Here is my inference.py:
import cv2
import json
import numpy as np
import os
import time
import glob

from model import efficientdet
from utils import preprocess_image, postprocess_boxes
from utils.draw_boxes import draw_boxes

def main():
    os.environ['CUDA_VISIBLE_DEVICES'] = '0'

    phi = 0
    weighted_bifpn = False
    model_path = 'checkpoints/2020-10-18/coco_01_57.4951_82.4522.h5'
    image_sizes = (512, 640, 768, 896, 1024, 1280, 1408)
    image_size = image_sizes[phi]
    # coco classes
    classes = [
        'Class1', 'Class2', 'Class3', etc.
    ]
    num_classes = len(classes)
    score_threshold = 0.3
    colors = [np.random.randint(0, 256, 3).tolist() for _ in range(num_classes)]
    _, model = efficientdet(phi=phi,
                            weighted_bifpn=weighted_bifpn,
                            num_classes=num_classes,
                            score_threshold=score_threshold)
    model.load_weights(model_path, by_name=True)

    for image_path in glob.glob('/content/EfficientDet/datasets/coco/images/val2017/frame_00000*.PNG'):
        image = cv2.imread(image_path)
        src_image = image.copy()
        # BGR -> RGB
        image = image[:, :, ::-1]
        h, w = image.shape[:2]

        image, scale = preprocess_image(image, image_size=image_size)
        # run network
        start = time.time()
        boxes, scores, labels = model.predict_on_batch([np.expand_dims(image, axis=0)])
        boxes, scores, labels = np.squeeze(boxes), np.squeeze(scores), np.squeeze(labels)
        print(time.time() - start)
        boxes = postprocess_boxes(boxes=boxes, scale=scale, height=h, width=w)

        # select indices which have a score above the threshold
        indices = np.where(scores[:] > score_threshold)[0]

        # select those detections
        boxes = boxes[indices]
        labels = labels[indices]

        draw_boxes(src_image, boxes, scores, labels, colors, classes)

        cv2.namedWindow('image', cv2.WINDOW_NORMAL)
        cv2.imshow('image', src_image)
        cv2.waitKey(0)

if __name__ == '__main__':
    main()

I've checked, the classes match!
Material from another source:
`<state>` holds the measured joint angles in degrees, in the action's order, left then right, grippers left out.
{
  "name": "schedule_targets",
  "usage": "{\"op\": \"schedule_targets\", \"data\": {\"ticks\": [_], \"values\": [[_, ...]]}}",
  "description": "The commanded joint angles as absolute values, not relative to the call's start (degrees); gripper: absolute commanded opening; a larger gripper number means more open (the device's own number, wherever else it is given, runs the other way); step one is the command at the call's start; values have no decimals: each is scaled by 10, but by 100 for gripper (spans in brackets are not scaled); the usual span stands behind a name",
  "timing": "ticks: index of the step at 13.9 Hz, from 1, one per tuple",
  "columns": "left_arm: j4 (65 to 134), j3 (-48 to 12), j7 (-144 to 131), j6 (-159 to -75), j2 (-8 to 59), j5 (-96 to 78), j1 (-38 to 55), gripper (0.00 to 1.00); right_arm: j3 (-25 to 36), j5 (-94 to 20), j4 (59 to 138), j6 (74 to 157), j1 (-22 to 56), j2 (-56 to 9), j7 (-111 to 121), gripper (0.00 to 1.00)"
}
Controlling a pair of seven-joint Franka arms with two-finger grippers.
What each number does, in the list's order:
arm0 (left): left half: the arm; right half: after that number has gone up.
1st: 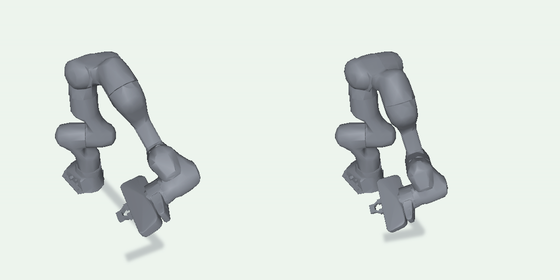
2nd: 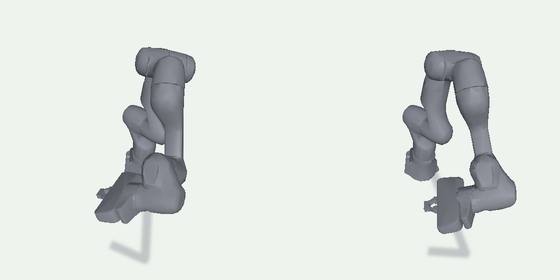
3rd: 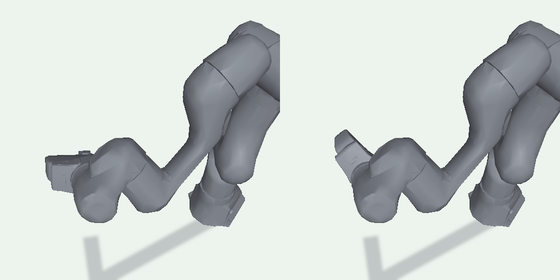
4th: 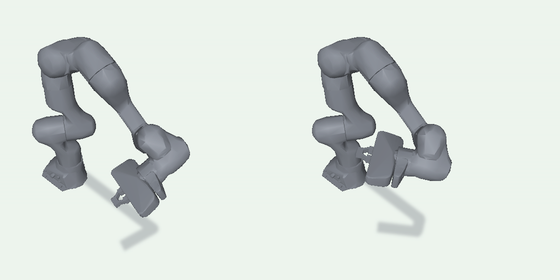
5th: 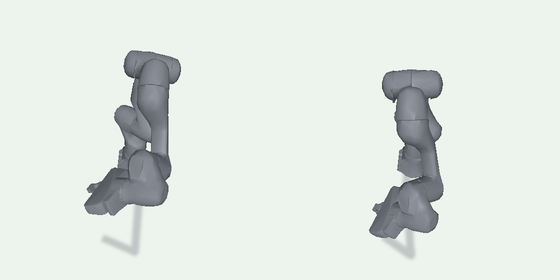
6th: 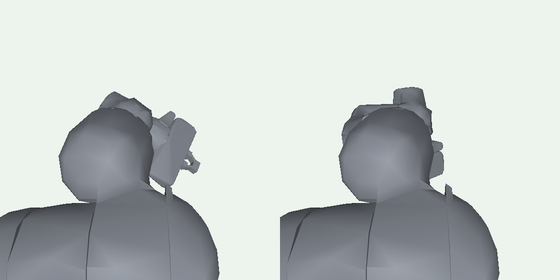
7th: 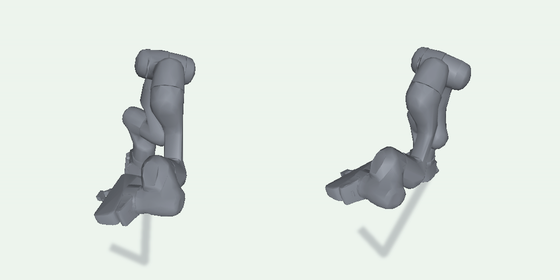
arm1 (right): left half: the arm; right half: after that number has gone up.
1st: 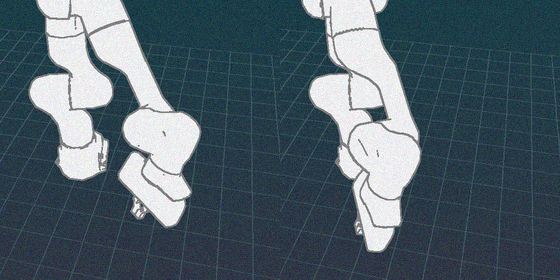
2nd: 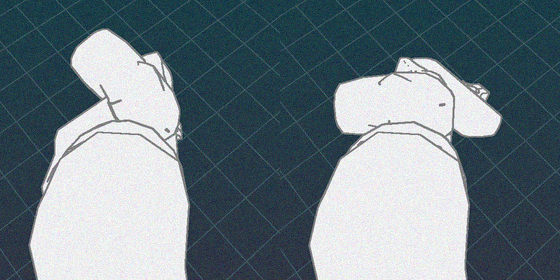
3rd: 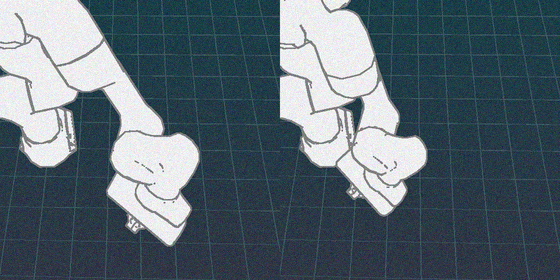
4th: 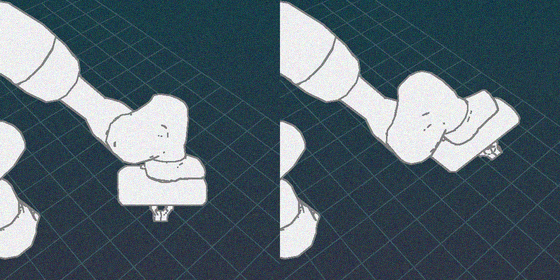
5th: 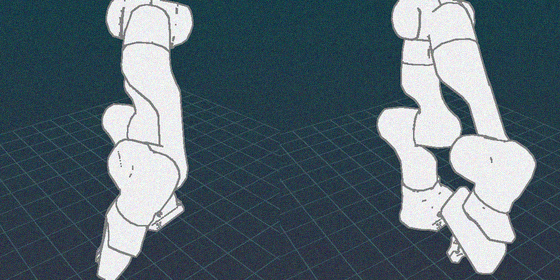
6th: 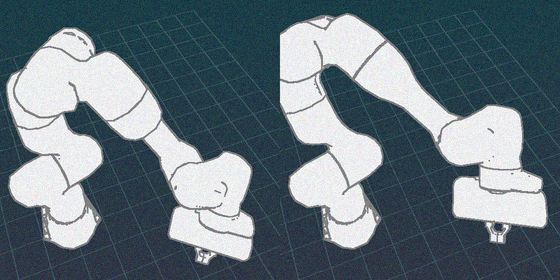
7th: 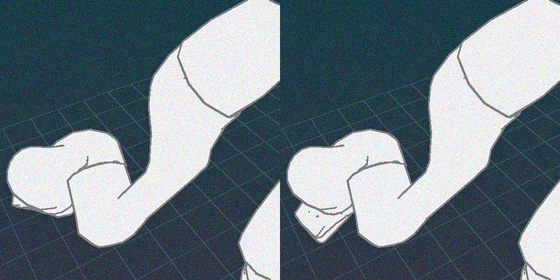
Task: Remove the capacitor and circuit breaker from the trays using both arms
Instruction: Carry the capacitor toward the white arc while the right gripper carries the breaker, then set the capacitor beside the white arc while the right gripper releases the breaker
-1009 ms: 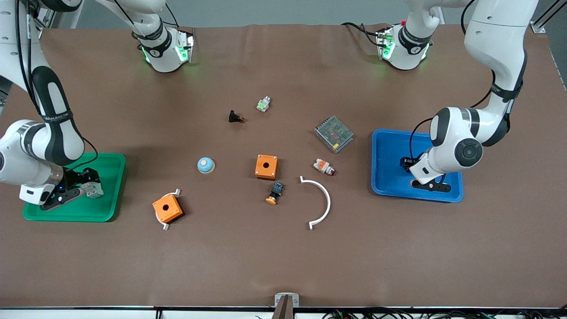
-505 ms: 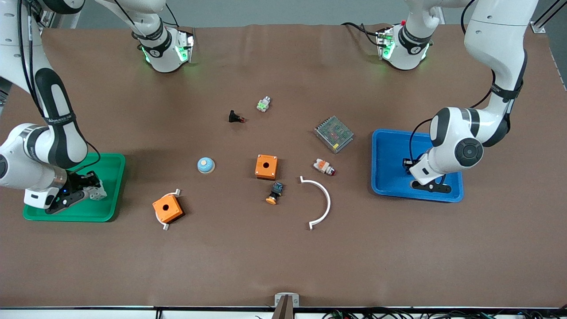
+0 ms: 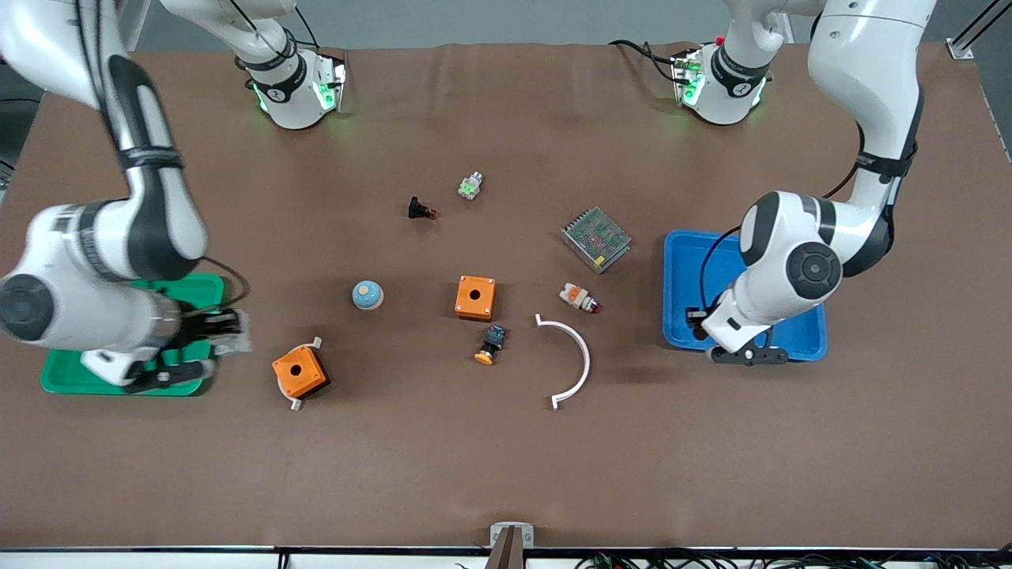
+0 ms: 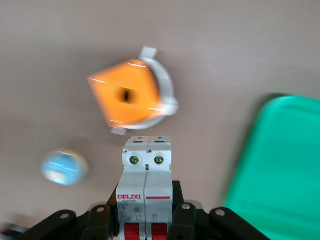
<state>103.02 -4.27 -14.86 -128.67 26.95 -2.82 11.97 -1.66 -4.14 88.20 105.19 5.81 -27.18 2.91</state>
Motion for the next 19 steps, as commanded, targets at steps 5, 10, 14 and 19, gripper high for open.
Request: {"op": "schedule_targets", "data": {"ticks": [5, 10, 14, 19], "values": [[856, -45, -365, -1267, 388, -47, 234, 2, -15, -78, 882, 1144, 194, -309, -211, 0], [762, -44, -471, -1299, 467, -47, 295, 3, -14, -78, 886, 1214, 223, -373, -280, 2], [750, -40, -489, -1377, 505, -47, 322, 4, -14, -76, 892, 1246, 234, -399, -290, 7], [750, -32, -487, -1379, 520, -42, 342, 18, -14, -74, 892, 1257, 236, -408, -289, 60]]}}
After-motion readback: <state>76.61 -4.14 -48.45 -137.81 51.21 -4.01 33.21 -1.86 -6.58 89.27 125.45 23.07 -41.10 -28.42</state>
Here is the excerpt from the JSON:

{"licenses": [{"name": "", "id": 0, "url": ""}], "info": {"contributor": "", "date_created": "", "description": "", "url": "", "version": "", "year": ""}, "categories": [{"id": 1, "name": "Class1", "supercategory": ""}, {"id": 2, "name": "Class2", "supercategory": ""}, {"id": 3, "name": "Class3", "supercategory": ""}, {"id": 4, "name": "Class4", "supercategory": ""}, {"id": 5, "name": "Class5", "supercategory": ""}, {"id": 6, "name": "Class6", "supercategory": ""}, {"id": 7, "name": "Class7", "supercategory": ""}, {"id": 8, "name": "Class8", "supercategory": ""}, {"id": 9, "name": "Class9", "supercategory": ""}, {"id": 10, "name": "Class10", "supercategory": ""}, {"id": 11, "name": "Class11", "supercategory": ""}]
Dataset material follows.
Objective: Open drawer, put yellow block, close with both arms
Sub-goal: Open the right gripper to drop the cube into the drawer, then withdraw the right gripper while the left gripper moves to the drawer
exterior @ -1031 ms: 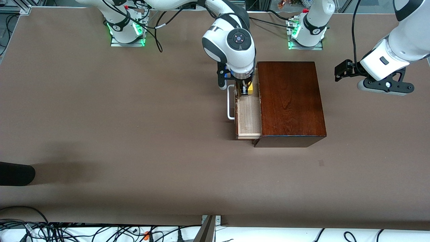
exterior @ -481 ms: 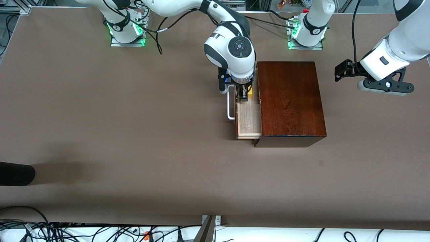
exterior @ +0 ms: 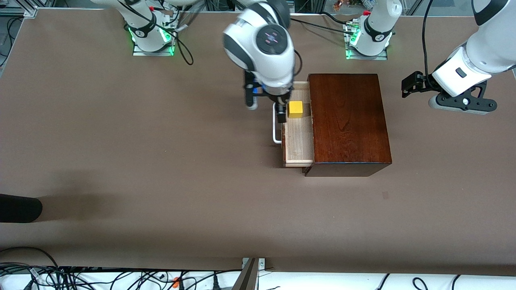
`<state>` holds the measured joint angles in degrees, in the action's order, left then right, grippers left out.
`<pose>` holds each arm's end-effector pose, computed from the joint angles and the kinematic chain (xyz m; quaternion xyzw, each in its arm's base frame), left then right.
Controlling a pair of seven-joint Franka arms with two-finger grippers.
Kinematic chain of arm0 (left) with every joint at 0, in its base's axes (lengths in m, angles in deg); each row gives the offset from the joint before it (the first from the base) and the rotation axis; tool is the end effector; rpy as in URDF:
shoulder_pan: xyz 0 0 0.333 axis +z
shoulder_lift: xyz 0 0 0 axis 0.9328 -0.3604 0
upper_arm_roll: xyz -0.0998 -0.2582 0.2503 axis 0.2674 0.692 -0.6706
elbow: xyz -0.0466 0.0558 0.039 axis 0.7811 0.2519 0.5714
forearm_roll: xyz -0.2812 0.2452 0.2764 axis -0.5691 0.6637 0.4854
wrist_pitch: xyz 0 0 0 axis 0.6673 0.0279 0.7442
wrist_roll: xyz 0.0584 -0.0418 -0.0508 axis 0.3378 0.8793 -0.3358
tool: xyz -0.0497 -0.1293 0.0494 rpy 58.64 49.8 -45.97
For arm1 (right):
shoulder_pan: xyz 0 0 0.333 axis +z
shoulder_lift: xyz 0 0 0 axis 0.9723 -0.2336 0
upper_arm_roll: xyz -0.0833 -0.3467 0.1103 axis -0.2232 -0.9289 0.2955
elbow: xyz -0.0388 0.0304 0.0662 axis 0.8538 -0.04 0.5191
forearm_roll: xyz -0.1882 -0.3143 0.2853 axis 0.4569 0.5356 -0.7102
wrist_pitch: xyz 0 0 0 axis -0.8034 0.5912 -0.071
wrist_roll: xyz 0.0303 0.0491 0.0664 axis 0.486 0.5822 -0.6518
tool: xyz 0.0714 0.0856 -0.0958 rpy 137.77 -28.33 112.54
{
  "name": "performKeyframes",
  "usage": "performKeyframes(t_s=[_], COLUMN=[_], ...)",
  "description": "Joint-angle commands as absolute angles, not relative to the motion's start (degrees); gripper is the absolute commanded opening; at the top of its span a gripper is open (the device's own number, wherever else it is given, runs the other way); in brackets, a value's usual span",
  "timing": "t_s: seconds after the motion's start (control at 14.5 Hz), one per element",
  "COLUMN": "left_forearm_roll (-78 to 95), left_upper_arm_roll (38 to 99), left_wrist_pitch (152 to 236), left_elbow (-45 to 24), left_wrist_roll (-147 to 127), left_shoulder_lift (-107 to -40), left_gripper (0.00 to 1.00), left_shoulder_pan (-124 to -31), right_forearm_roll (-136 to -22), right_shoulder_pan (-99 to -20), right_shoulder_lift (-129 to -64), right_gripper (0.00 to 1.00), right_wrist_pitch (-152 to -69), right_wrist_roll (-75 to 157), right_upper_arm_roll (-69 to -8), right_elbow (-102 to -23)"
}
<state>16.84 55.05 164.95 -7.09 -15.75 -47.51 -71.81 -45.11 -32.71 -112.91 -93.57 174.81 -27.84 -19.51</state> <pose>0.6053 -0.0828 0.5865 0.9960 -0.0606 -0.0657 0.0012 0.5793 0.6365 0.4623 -0.7548 0.6530 0.0572 0.0251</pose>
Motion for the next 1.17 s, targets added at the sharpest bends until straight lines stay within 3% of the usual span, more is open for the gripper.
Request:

cyrilzakka commented 4 years ago

I've just realized this might be because when training, the number of classes was never specified. Is there a way of specifying the number of classes for the training script?
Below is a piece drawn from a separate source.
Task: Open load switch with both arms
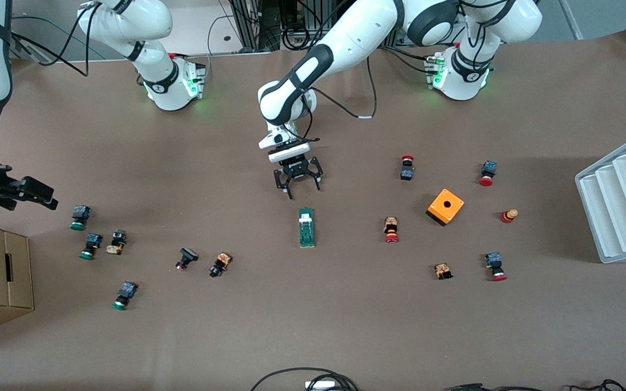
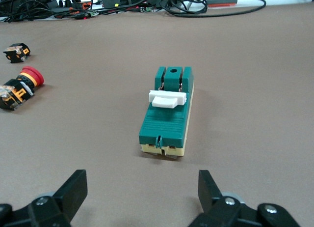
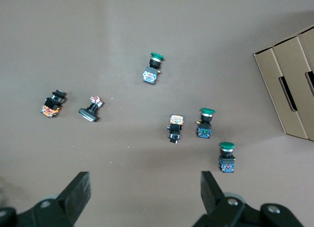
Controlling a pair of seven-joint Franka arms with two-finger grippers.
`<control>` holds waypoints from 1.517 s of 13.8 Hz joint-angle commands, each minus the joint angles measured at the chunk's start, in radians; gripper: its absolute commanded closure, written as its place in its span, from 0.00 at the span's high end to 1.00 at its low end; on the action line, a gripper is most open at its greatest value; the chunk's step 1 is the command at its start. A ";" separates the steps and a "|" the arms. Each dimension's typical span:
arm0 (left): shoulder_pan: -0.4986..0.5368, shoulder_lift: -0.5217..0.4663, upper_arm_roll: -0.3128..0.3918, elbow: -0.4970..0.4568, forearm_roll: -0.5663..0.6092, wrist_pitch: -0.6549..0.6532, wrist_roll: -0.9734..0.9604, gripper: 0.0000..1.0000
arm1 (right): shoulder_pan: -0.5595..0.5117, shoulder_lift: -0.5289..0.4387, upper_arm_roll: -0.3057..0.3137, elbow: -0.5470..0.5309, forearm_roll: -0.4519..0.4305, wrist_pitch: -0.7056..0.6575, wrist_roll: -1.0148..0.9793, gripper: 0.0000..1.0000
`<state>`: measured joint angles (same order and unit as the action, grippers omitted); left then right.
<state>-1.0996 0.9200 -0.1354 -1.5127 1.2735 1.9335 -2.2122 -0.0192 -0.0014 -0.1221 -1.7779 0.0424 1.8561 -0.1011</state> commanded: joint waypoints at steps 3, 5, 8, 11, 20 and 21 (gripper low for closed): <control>0.040 -0.053 -0.010 0.003 -0.036 0.004 0.094 1.00 | 0.005 -0.006 0.002 0.001 -0.027 0.002 -0.008 1.00; 0.044 -0.078 -0.009 0.006 -0.089 0.005 0.153 1.00 | 0.005 -0.005 0.004 0.002 -0.027 -0.001 -0.008 1.00; 0.075 -0.130 -0.009 0.005 -0.154 0.005 0.276 1.00 | 0.005 0.000 0.005 0.012 -0.027 0.000 -0.008 1.00; 0.096 -0.168 -0.010 0.003 -0.200 0.009 0.321 1.00 | 0.004 0.003 0.005 0.028 -0.030 -0.002 -0.008 1.00; 0.202 -0.300 -0.013 0.000 -0.377 0.018 0.617 1.00 | 0.005 0.009 0.005 0.041 -0.045 -0.018 -0.006 1.00; 0.208 -0.308 -0.013 0.000 -0.382 0.018 0.649 1.00 | 0.007 0.009 0.007 0.041 -0.047 -0.018 -0.005 1.00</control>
cyrilzakka commented 4 years ago

Alright so this officially worked! Unfortunately runninginference.py still returns the image with no bounding boxes at all.

datleeee commented 3 years ago

Alright so this officially worked! Unfortunately runninginference.py still returns the image with no bounding boxes at all.

Hi, I'm having the same problem. How did you solve this? Thank you.